• [Task instructions] From the listing below, please restate exactly the lines beginning at the one with "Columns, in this" and ending at the one with "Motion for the", both included, and skip the pictures.
--------------------
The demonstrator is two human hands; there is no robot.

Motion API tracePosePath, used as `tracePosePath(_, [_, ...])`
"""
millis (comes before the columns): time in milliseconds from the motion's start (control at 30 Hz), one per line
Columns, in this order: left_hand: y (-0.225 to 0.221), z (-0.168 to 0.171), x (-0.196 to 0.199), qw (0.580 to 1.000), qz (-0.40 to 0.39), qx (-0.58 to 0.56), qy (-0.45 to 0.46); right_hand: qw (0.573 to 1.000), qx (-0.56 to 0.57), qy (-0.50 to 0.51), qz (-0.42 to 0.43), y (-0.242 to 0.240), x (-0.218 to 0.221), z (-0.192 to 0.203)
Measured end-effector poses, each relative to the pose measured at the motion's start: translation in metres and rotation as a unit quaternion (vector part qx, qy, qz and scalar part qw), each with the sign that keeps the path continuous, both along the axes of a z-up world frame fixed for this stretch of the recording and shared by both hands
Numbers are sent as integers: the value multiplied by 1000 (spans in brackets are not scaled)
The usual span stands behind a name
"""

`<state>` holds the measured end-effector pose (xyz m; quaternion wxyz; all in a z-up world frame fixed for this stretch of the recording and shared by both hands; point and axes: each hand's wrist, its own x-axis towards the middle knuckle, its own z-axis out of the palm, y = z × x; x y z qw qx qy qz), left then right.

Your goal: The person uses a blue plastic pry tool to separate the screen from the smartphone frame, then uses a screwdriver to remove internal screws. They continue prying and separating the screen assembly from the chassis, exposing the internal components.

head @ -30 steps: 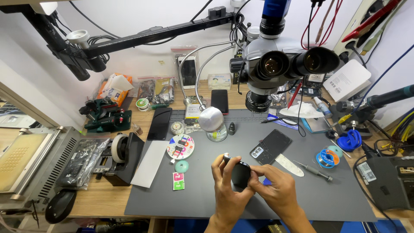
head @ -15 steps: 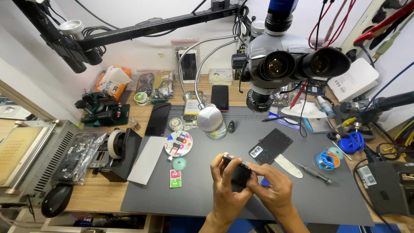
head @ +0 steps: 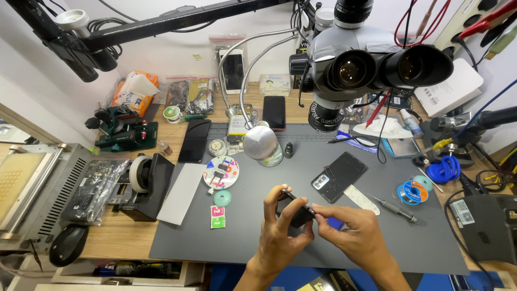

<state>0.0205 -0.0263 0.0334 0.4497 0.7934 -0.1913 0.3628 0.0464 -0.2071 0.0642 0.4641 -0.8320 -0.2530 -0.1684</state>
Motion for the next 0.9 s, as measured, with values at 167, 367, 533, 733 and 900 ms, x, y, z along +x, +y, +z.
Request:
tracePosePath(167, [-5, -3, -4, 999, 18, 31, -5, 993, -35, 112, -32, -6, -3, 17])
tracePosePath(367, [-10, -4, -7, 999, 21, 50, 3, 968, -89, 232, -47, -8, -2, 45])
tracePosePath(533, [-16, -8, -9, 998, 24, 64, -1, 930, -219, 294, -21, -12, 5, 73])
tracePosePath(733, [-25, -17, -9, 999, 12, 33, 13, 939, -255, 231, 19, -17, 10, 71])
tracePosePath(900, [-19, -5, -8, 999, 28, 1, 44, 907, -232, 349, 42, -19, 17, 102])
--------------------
• [Expected answer]
Columns, in this order: left_hand: y (-0.225 to 0.221), z (-0.168 to 0.171), x (-0.196 to 0.199), qw (0.580 to 1.000), qz (-0.40 to 0.39), qx (-0.58 to 0.56), qy (-0.45 to 0.46); right_hand: qw (0.573 to 1.000), qx (-0.56 to 0.57), qy (-0.50 to 0.51), qz (-0.42 to 0.43), y (-0.242 to 0.240), x (-0.218 to 0.221), z (-0.192 to 0.203)
Measured end-effector poses, each relative to the pose measured at the motion's start: translation in metres and rotation as a unit quaternion (vector part qx, qy, qz and scalar part qw), each with the sign that keeps the path continuous, both along the axes of a z-up world frame fixed for this stretch of the recording and shared by both hands
Numbers are sent as integers: the value multiplied by 1000 (spans in brackets are not scaled)
The usual span stands behind a name
"""

`<state>` holds the measured end-effector pose (xyz m; quaternion wxyz; all in a z-up world frame fixed for this stretch of the recording and shared by both hands; point and axes: each hand's wrist, its own x-axis towards the middle knuckle, its own z-axis out of the palm, y = z × x; x y z qw qx qy qz), left then right.

Your goal: The person uses a blue plastic pry tool to separate the screen from the smartphone frame, then uses a screwdriver to remove internal screws. They continue prying and separating the screen assembly from the chassis, exposing the internal components.

head @ -30 steps: 
head @ -15 steps: 
head @ +0 steps: 

<state>0.0205 -0.0263 0.0334 0.4497 0.7934 -0.1913 0.3628 0.0464 -0.2071 0.0642 0.4641 -0.8320 -0.2530 -0.1684</state>
Motion for the next 0.9 s, as measured, with values at 167, 367, 533, 733 and 900 ms, x, y, z along +x, +y, +z.

Nothing further remains for this exercise.